- [What you have to do] Every line in the listing below that holds the word "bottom" should be returned.

------------------------------------------------

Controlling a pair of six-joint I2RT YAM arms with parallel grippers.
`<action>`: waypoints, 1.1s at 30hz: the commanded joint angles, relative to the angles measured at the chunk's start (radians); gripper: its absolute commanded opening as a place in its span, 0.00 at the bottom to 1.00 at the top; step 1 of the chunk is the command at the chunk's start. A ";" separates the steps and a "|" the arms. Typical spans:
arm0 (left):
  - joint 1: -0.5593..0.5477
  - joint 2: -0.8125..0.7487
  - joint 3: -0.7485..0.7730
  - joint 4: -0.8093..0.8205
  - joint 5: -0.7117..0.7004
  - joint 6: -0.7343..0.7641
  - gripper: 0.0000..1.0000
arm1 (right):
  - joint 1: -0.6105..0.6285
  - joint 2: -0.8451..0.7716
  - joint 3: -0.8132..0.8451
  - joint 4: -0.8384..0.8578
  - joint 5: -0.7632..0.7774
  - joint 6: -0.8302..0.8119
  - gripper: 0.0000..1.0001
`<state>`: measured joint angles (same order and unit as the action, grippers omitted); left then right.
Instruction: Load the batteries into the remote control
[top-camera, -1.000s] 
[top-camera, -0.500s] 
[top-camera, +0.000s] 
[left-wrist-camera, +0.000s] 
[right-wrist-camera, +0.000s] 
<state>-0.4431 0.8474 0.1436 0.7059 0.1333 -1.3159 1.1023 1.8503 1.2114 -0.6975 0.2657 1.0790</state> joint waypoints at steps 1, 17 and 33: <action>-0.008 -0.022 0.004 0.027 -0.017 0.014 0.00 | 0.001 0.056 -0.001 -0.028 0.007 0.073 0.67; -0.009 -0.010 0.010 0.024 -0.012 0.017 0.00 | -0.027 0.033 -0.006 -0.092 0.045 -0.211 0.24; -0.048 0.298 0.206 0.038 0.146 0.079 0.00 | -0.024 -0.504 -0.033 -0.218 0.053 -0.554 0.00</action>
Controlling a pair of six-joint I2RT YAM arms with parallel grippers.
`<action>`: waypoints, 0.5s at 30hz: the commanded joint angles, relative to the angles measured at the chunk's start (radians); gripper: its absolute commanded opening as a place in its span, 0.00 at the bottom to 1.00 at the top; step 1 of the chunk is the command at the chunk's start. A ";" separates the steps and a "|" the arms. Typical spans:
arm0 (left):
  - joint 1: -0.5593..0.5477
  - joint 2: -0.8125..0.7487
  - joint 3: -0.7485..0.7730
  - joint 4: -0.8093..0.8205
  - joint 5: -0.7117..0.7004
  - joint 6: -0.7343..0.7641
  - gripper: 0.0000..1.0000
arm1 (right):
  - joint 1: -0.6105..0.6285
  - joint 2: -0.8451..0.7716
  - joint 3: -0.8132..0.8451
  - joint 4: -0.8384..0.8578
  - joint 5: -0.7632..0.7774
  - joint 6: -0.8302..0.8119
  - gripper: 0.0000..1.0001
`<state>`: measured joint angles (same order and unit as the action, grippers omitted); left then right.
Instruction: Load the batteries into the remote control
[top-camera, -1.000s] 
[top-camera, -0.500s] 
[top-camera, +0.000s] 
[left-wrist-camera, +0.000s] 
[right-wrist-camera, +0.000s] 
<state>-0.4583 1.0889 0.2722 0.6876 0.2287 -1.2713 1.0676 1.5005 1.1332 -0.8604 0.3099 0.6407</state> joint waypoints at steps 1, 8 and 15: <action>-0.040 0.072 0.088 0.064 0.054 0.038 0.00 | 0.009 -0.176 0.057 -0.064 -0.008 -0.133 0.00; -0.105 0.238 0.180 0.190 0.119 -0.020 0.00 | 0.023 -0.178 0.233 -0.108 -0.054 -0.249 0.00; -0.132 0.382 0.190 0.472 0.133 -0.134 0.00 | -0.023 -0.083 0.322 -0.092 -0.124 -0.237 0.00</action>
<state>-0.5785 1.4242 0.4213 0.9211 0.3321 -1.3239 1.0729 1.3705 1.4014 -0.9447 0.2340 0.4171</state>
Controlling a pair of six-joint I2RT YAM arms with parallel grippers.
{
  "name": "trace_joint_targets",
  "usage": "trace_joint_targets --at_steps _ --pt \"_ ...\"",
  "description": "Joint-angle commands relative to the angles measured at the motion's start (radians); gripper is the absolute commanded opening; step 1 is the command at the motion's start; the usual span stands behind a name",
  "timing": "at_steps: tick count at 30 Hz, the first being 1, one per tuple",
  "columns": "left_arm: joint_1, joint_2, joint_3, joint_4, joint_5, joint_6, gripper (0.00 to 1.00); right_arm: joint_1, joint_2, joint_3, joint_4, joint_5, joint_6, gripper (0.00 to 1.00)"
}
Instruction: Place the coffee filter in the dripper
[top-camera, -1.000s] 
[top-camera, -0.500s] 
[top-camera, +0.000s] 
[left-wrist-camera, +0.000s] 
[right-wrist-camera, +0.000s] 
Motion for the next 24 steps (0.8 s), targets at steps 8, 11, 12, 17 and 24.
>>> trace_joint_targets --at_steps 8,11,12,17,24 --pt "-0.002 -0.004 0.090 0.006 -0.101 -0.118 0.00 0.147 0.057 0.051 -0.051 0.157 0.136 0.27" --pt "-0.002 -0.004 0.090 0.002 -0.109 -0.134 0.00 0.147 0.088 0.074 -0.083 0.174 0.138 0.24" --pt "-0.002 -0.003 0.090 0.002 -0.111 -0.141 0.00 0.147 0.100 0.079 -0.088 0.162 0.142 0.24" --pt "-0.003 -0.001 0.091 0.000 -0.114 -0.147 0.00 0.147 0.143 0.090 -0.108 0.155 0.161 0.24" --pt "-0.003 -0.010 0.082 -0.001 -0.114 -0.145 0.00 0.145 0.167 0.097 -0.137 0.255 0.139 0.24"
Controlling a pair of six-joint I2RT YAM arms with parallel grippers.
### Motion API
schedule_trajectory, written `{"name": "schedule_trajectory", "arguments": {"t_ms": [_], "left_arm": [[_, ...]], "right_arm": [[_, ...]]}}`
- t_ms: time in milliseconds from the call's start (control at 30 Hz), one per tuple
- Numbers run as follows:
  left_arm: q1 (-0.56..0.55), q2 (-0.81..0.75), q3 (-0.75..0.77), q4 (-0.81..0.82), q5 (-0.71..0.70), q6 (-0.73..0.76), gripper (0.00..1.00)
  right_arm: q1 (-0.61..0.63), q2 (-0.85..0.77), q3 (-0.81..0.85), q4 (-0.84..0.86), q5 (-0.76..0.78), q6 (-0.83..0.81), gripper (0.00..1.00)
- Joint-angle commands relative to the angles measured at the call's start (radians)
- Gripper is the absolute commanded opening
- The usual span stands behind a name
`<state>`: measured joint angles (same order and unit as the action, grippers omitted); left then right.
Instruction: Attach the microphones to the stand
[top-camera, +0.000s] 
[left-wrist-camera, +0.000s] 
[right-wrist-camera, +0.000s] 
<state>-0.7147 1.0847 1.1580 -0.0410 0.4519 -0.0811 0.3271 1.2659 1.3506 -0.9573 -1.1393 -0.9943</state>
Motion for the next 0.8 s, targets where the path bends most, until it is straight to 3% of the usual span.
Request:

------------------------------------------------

- [Task result]
`<action>`: waypoints, 1.1s at 30hz: the commanded joint angles, relative to the angles measured at the chunk's start (radians); gripper: its absolute commanded opening as a place in its span, 0.00 at the bottom to 1.00 at the top; step 1 of the chunk is the command at the chunk's start. A ";" separates the steps and a "|" the arms. Typical spans:
`<action>`: waypoints, 0.5s at 30hz: the commanded joint angles, relative to the angles measured at the chunk's start (radians); gripper: its absolute commanded opening as a place in its span, 0.00 at the bottom to 1.00 at the top; step 1 of the chunk is the command at the chunk's start. A ";" separates the steps and a "|" the arms. Typical spans:

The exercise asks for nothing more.